**WHAT THE TASK REQUIRES**
All of the data must be retyped exactly, with nothing left out.

**GIVEN DATA**
● ● ● ● ● ● ●

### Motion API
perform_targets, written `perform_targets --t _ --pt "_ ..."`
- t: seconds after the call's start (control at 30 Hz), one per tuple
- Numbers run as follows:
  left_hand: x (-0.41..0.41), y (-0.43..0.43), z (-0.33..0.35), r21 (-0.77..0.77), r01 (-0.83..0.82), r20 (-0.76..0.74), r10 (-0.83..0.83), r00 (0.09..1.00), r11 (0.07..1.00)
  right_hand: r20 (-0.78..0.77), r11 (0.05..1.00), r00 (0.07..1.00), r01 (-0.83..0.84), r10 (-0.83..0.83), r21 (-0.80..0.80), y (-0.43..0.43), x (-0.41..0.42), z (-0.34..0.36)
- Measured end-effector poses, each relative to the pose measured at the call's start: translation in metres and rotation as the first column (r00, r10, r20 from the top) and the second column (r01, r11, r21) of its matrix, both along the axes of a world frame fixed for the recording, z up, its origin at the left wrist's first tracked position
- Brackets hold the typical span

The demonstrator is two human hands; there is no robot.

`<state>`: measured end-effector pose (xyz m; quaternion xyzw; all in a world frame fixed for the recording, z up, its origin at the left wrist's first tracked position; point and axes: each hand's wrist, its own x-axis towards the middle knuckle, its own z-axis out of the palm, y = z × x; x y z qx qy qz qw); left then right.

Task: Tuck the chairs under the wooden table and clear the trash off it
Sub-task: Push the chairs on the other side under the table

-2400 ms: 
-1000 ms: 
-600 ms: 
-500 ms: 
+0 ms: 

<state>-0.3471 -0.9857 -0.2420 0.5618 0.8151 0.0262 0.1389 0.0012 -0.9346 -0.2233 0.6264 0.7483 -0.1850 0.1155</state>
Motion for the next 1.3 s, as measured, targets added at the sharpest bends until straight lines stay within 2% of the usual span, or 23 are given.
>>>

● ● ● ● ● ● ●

**SOLUTION TO THIS TASK**
### Motion API
perform_targets, written `perform_targets --t _ --pt "_ ..."`
- t: seconds after the call's start (control at 30 Hz), one per tuple
- Numbers run as follows:
  left_hand: x (-0.41..0.41), y (-0.43..0.43), z (-0.33..0.35), r21 (-0.77..0.77), r01 (-0.83..0.82), r20 (-0.76..0.74), r10 (-0.83..0.83), r00 (0.09..1.00), r11 (0.07..1.00)
  right_hand: r20 (-0.78..0.77), r11 (0.05..1.00), r00 (0.07..1.00), r01 (-0.83..0.84), r10 (-0.83..0.83), r21 (-0.80..0.80), y (-0.43..0.43), x (-0.41..0.42), z (-0.34..0.36)
- Measured end-effector poses, each relative to the pose measured at the call's start: translation in metres and rotation as the first column (r00, r10, r20 from the top) and the second column (r01, r11, r21) of its matrix, both along the axes of a world frame fixed for the recording, z up, its origin at the left wrist's first tracked position
- Brackets hold the typical span

The demonstrator is two human hands; there is no robot.

`<state>`: measured end-effector pose (xyz m; quaternion xyzw; all in a world frame fixed for the recording, z up, its origin at the left wrist's first tracked position; point and axes: each hand's wrist, its own x-axis towards the middle knuckle, its own z-axis out of the palm, y = z × x; x y z qx qy qz qw); left then right.

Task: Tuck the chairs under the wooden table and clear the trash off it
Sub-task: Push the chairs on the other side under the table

-2400 ms: 
-1000 ms: 
-600 ms: 
-500 ms: 
+0 ms: 

<state>-0.3471 -0.9857 -0.2420 0.5618 0.8151 0.0262 0.1389 0.0012 -0.9346 -0.2233 0.6264 0.7483 -0.1850 0.1155</state>
Motion for the next 1.3 s, as measured, targets added at the sharpest bends until straight lines stay within 2% of the usual span, or 23 are given.
>>>

Nothing remains to be answered in this exercise.